• **RECORDS TO PROCESS**:
────────────────────

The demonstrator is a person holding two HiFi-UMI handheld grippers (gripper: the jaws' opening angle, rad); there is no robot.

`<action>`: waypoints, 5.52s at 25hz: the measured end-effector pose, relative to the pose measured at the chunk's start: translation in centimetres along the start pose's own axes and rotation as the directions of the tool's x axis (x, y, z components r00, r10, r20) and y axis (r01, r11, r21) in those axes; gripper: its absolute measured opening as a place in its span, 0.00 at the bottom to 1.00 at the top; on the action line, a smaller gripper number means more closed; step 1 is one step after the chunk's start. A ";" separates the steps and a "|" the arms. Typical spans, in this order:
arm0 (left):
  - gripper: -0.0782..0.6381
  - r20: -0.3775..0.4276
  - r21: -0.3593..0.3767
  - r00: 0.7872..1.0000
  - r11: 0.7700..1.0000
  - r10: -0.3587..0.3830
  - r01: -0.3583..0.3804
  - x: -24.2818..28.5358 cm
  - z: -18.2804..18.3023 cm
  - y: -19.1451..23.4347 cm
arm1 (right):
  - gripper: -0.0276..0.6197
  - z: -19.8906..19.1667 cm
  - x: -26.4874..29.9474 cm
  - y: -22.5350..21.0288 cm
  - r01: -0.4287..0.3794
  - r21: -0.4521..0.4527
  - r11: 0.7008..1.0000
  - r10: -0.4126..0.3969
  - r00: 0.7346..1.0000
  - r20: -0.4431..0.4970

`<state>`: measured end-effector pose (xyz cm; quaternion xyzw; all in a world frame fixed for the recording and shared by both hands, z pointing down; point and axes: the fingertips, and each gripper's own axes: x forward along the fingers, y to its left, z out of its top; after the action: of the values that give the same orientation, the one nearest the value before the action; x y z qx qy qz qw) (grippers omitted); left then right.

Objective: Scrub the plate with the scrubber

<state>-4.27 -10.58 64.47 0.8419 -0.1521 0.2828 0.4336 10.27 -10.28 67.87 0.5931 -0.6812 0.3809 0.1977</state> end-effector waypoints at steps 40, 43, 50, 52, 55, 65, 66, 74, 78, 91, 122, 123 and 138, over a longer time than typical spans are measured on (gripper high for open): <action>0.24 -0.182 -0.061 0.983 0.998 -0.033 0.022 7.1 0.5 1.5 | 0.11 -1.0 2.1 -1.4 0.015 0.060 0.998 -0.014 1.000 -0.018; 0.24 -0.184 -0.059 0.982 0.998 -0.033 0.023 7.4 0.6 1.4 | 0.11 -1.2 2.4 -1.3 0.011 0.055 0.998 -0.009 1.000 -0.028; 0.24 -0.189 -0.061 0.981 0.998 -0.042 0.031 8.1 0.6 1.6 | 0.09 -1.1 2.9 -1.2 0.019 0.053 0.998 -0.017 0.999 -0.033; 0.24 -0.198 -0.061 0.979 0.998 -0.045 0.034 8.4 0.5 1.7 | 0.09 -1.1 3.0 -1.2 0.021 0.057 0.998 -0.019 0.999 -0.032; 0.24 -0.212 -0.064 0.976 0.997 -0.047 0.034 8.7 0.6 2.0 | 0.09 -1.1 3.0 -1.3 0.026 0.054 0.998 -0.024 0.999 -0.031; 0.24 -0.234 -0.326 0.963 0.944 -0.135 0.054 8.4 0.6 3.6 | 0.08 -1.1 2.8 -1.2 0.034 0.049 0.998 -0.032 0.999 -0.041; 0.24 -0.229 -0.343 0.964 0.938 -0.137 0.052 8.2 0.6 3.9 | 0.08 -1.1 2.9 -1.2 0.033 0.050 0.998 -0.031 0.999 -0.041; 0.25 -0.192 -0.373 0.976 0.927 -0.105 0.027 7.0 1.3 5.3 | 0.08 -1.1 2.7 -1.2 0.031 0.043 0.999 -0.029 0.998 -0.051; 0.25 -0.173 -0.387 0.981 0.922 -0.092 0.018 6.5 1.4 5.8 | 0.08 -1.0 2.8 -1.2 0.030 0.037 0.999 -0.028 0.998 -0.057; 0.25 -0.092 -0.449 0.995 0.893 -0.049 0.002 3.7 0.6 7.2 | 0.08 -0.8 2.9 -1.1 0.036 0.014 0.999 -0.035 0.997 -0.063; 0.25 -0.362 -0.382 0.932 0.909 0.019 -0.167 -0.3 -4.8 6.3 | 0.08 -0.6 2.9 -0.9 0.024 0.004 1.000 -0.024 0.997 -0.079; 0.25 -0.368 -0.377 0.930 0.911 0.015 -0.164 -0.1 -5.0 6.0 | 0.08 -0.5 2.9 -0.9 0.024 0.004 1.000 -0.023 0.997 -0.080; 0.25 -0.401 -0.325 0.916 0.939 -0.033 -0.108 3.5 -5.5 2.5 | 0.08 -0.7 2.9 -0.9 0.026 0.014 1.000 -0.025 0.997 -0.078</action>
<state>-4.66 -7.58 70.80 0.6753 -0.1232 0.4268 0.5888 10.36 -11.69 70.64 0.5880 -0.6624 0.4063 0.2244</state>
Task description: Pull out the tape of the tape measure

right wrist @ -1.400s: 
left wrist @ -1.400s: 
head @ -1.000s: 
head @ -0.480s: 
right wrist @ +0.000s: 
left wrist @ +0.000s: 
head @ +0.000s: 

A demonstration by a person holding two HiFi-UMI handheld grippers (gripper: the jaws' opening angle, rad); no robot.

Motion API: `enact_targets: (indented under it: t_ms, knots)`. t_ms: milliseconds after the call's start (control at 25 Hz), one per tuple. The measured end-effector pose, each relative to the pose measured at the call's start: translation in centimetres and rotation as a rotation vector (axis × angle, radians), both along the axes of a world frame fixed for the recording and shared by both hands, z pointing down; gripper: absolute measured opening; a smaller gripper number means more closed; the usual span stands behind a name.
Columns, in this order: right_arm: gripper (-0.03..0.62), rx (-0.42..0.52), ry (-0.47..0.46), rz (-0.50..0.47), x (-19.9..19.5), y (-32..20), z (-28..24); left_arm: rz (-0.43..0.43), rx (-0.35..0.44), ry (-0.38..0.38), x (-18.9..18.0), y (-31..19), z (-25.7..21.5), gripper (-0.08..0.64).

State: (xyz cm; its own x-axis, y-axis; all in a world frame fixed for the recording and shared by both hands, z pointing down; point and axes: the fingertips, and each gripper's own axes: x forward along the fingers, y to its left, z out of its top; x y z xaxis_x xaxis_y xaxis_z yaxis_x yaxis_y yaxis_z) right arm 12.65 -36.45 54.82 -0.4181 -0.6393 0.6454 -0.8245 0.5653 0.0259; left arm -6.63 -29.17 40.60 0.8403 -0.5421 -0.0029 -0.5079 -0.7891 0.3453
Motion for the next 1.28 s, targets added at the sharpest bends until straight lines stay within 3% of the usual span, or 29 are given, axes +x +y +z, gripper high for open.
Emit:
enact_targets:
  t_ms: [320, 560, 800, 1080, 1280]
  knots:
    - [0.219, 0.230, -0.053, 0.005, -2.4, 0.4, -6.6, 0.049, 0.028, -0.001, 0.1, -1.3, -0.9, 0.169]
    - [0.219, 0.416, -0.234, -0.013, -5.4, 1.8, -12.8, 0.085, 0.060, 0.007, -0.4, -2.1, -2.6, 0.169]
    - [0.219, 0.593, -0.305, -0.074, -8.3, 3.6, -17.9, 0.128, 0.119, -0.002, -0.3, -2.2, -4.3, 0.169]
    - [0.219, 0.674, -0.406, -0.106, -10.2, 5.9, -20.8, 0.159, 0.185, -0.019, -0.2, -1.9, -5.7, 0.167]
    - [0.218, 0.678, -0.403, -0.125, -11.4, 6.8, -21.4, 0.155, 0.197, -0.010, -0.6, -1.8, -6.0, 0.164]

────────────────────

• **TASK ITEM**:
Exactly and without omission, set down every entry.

• **ANSWER FOR THE TASK**:
The demonstrator is a person holding two HiFi-UMI handheld grippers (gripper: the jaws' opening angle, rad); there is no robot.

`<action>`: waypoints, 5.52s at 25hz: the measured end-effector pose, relative to the pose measured at the chunk's start: translation in centimetres along the start pose's own axes and rotation as the directions of the tool's x axis (x, y, z components r00, r10, r20) and y axis (r01, r11, r21) in those axes; gripper: its absolute measured opening as a place in its span, 0.00 at the bottom to 1.00 at the top; on the action line, a smaller gripper number means more closed; step 1 is one step after the chunk's start. A ";" separates the steps and a "|" the arms. Typical spans, in this order:
arm0 (left):
  - gripper: -0.0782..0.6381
  - r20: -0.3775..0.4276
  - r21: -0.3593..0.3767
  - r00: 0.7872..1.0000
  - r11: 0.7700..1.0000
  - r10: -0.3587..0.3830
  - r01: -0.3583..0.3804
  - x: -24.2818..28.5358 cm
  - z: -18.2804..18.3023 cm
  - y: -19.1451..23.4347 cm
arm1 (right):
  - gripper: -0.0276..0.6197
  - z: -19.8906..19.1667 cm
  - x: -26.4874..29.9474 cm
  - y: -22.5350..21.0288 cm
  - r01: -0.4287..0.3794
  - r21: -0.4521..0.4527
  - r11: 0.7008..1.0000
  - r10: -0.4126..0.3969
  - r00: 0.7346..1.0000
  - r20: -0.4431..0.4970

`<state>`: measured end-effector pose (xyz cm; quaternion xyzw; all in a world frame fixed for the recording and shared by both hands, z pointing down; point and axes: the fingertips, and each gripper's own axes: x forward along the fingers, y to its left, z out of its top; after the action: of the values that give the same orientation, the one nearest the value before the action; x y z qx qy qz qw) (grippers omitted); left then right.

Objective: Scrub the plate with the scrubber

<state>-4.27 -10.58 64.47 0.8419 -0.1521 0.2828 0.4336 10.27 -10.28 67.87 0.5931 -0.6812 0.3809 0.1977</state> end-effector waypoints at steps 40, 43, 50, 52, 55, 65, 66, 74, 78, 91, 122, 123 and 138, over a longer time than typical spans are measured on (gripper high for open): <action>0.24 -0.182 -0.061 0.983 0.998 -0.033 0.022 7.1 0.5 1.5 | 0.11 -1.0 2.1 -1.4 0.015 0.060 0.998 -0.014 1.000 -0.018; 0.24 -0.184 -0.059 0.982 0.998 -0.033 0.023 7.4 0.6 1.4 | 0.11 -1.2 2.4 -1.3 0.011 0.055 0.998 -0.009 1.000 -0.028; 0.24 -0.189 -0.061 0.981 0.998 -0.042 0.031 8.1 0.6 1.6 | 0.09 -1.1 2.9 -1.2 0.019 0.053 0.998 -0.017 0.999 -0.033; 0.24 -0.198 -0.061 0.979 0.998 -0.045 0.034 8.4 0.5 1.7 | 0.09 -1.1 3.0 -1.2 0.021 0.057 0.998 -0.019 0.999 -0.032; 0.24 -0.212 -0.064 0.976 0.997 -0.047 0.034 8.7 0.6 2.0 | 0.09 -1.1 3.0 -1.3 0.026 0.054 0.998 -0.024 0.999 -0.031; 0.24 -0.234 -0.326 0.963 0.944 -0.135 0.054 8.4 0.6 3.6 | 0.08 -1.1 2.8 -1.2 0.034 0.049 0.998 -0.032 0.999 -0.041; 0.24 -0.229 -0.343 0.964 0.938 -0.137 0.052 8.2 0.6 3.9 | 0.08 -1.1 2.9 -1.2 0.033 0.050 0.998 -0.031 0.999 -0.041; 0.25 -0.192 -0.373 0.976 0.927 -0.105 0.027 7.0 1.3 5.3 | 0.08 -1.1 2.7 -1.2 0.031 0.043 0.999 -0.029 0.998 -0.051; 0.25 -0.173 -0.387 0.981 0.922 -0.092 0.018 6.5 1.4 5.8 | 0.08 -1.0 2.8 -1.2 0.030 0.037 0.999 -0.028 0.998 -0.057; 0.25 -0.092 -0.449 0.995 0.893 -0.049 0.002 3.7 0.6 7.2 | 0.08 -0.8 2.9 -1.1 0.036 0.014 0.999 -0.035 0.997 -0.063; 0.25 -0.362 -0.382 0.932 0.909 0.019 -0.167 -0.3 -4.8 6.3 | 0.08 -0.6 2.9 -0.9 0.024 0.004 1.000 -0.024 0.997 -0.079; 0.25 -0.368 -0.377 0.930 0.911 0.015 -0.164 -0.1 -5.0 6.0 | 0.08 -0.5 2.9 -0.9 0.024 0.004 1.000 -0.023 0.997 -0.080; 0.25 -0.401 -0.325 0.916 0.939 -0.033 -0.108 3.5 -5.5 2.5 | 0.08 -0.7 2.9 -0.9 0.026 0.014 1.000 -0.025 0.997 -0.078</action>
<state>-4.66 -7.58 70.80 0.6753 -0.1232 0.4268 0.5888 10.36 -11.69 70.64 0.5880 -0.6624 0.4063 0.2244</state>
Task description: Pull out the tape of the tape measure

right wrist @ -1.400s: 
left wrist @ -1.400s: 
head @ -1.000s: 
head @ -0.480s: 
right wrist @ +0.000s: 
left wrist @ +0.000s: 
head @ +0.000s: 

A demonstration by a person holding two HiFi-UMI handheld grippers (gripper: the jaws' opening angle, rad); no robot.

Motion API: `enact_targets: (indented under it: t_ms, knots)`. t_ms: milliseconds after the call's start (control at 25 Hz), one per tuple. The measured end-effector pose, each relative to the pose measured at the call's start: translation in centimetres and rotation as a rotation vector (axis × angle, radians), both along the axes of a world frame fixed for the recording and shared by both hands, z pointing down; gripper: absolute measured opening; a smaller gripper number means more closed; the usual span stands behind a name.
Columns, in this order: right_arm: gripper (-0.03..0.62), rx (-0.42..0.52), ry (-0.47..0.46), rz (-0.50..0.47), x (-19.9..19.5), y (-32..20), z (-28..24); left_arm: rz (-0.43..0.43), rx (-0.35..0.44), ry (-0.38..0.38), x (-18.9..18.0), y (-31..19), z (-25.7..21.5), gripper (-0.08..0.64).

State: (xyz cm; its own x-axis, y-axis; all in a world frame fixed for the recording and shared by both hands, z pointing down; point and axes: the fingertips, and each gripper's own axes: x forward along the fingers, y to its left, z out of its top; x y z xaxis_x xaxis_y xaxis_z yaxis_x yaxis_y yaxis_z) right arm 12.65 -36.45 54.82 -0.4181 -0.6393 0.6454 -0.8245 0.5653 0.0259; left arm -6.63 -29.17 40.60 0.8403 -0.5421 -0.0029 -0.5079 -0.7891 0.3453
Motion for the next 1.28 s, targets added at the sharpest bends until straight lines stay within 3% of the usual span, or 29 are given, axes +x +y +z, gripper high for open.
Emit:
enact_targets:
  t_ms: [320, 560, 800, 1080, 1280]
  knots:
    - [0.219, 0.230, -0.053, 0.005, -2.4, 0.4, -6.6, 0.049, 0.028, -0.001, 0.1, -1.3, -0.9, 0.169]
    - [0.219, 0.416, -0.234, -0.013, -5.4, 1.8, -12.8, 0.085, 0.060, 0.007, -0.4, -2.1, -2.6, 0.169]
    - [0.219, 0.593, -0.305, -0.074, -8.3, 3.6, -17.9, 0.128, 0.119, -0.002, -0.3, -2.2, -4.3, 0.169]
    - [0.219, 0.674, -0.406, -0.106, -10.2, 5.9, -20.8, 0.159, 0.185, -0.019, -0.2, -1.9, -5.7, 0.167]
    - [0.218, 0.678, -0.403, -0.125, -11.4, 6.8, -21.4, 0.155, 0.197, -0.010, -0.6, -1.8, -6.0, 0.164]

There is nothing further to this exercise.